### Your task:
After locating "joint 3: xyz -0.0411" in the listing below, copy that line and each one after it exactly, ending with the line that has "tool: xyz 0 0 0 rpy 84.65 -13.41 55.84".

== Segment start ==

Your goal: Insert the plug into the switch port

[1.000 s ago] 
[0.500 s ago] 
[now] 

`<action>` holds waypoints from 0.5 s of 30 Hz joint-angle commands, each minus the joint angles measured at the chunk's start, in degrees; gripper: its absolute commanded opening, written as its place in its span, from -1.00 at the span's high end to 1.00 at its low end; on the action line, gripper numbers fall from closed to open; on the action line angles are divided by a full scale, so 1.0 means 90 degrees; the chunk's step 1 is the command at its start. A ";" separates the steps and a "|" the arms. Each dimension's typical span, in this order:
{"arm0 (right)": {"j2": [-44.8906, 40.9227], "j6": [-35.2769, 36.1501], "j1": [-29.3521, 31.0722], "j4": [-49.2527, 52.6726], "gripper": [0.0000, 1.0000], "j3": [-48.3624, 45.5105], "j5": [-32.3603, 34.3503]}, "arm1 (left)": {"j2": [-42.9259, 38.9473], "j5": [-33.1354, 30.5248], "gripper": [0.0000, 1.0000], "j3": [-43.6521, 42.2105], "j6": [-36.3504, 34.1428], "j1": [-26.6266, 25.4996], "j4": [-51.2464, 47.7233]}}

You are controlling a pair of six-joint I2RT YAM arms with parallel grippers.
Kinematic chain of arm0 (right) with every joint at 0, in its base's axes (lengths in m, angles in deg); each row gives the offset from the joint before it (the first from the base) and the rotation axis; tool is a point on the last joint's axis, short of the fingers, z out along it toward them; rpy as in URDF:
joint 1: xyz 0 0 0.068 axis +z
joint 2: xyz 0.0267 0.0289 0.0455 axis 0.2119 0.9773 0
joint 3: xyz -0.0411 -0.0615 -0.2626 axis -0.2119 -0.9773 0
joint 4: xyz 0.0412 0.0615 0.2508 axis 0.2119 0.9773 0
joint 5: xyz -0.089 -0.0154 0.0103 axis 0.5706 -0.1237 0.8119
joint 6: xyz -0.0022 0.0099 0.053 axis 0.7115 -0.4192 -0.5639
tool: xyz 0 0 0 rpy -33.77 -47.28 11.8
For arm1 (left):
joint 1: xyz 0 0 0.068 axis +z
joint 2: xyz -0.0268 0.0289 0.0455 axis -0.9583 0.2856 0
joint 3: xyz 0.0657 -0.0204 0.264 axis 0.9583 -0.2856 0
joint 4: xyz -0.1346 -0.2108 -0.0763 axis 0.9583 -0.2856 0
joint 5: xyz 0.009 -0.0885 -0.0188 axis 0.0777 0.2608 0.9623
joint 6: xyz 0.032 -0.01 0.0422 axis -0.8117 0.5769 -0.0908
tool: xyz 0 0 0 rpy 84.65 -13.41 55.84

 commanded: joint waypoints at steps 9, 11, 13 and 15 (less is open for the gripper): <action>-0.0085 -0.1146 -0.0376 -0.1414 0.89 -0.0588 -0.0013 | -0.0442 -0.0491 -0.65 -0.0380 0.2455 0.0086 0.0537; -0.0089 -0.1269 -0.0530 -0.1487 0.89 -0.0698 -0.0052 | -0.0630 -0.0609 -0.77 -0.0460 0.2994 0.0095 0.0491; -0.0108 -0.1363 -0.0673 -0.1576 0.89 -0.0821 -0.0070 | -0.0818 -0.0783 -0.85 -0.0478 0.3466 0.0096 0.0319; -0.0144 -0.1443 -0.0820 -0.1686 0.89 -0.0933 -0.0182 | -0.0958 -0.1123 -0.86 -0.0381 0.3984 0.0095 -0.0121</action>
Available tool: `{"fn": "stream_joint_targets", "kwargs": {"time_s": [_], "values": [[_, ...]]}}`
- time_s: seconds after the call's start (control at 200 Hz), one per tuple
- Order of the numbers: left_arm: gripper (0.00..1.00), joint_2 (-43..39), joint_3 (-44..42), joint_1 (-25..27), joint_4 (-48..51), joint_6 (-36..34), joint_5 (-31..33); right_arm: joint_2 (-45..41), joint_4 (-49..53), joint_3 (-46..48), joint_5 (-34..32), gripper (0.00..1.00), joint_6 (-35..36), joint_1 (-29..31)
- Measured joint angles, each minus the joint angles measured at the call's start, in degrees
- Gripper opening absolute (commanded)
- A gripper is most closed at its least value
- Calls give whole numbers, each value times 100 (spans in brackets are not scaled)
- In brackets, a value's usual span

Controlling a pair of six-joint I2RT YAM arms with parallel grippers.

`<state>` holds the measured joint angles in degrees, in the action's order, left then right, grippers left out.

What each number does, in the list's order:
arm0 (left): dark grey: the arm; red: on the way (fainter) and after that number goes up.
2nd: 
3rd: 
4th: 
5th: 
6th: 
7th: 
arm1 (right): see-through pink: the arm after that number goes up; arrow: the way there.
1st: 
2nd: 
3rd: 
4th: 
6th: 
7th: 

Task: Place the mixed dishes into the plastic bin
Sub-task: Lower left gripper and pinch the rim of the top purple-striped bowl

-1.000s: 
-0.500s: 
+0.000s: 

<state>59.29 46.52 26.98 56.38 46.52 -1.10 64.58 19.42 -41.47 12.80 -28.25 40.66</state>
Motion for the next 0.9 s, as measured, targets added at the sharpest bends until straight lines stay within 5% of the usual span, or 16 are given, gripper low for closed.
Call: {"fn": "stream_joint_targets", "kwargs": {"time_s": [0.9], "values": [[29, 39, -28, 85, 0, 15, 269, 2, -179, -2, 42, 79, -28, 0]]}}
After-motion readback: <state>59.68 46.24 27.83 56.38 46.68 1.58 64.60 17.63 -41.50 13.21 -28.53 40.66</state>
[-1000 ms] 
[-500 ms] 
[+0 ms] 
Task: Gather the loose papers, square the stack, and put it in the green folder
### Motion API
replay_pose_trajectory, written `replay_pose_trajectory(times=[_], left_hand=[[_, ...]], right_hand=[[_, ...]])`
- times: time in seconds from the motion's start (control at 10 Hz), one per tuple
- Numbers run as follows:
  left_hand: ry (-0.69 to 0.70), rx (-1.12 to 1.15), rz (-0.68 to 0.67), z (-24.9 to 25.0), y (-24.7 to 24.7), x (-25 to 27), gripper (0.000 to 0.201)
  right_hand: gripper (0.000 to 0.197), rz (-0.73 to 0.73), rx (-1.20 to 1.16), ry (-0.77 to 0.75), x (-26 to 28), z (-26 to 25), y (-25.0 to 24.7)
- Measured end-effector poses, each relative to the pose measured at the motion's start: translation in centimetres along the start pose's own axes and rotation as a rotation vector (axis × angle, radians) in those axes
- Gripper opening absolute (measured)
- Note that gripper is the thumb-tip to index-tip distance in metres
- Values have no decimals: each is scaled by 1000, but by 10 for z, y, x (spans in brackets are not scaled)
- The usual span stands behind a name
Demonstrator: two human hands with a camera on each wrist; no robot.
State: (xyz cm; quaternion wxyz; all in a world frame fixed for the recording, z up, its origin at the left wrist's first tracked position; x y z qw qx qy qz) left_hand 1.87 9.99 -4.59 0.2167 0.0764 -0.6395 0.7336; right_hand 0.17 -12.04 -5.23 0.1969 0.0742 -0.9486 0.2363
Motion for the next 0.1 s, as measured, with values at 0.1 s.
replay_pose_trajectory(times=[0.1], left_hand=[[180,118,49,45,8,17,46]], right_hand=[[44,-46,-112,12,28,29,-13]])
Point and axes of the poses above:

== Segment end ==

### Solution:
joint 3: xyz -0.0411 -0.0615 -0.2626 axis -0.2119 -0.9773 0
joint 4: xyz 0.0412 0.0615 0.2508 axis 0.2119 0.9773 0
joint 5: xyz -0.089 -0.0154 0.0103 axis 0.5706 -0.1237 0.8119
joint 6: xyz -0.0022 0.0099 0.053 axis 0.7115 -0.4192 -0.5639
tool: xyz 0 0 0 rpy -33.77 -47.28 11.8
For arm1 (left):
joint 1: xyz 0 0 0.068 axis +z
joint 2: xyz -0.0268 0.0289 0.0455 axis -0.9583 0.2856 0
joint 3: xyz 0.0657 -0.0204 0.264 axis 0.9583 -0.2856 0
joint 4: xyz -0.1346 -0.2108 -0.0763 axis 0.9583 -0.2856 0
joint 5: xyz 0.009 -0.0885 -0.0188 axis 0.0777 0.2608 0.9623
joint 6: xyz 0.032 -0.01 0.0422 axis -0.8117 0.5769 -0.0908
tool: xyz 0 0 0 rpy 84.65 -13.41 55.84

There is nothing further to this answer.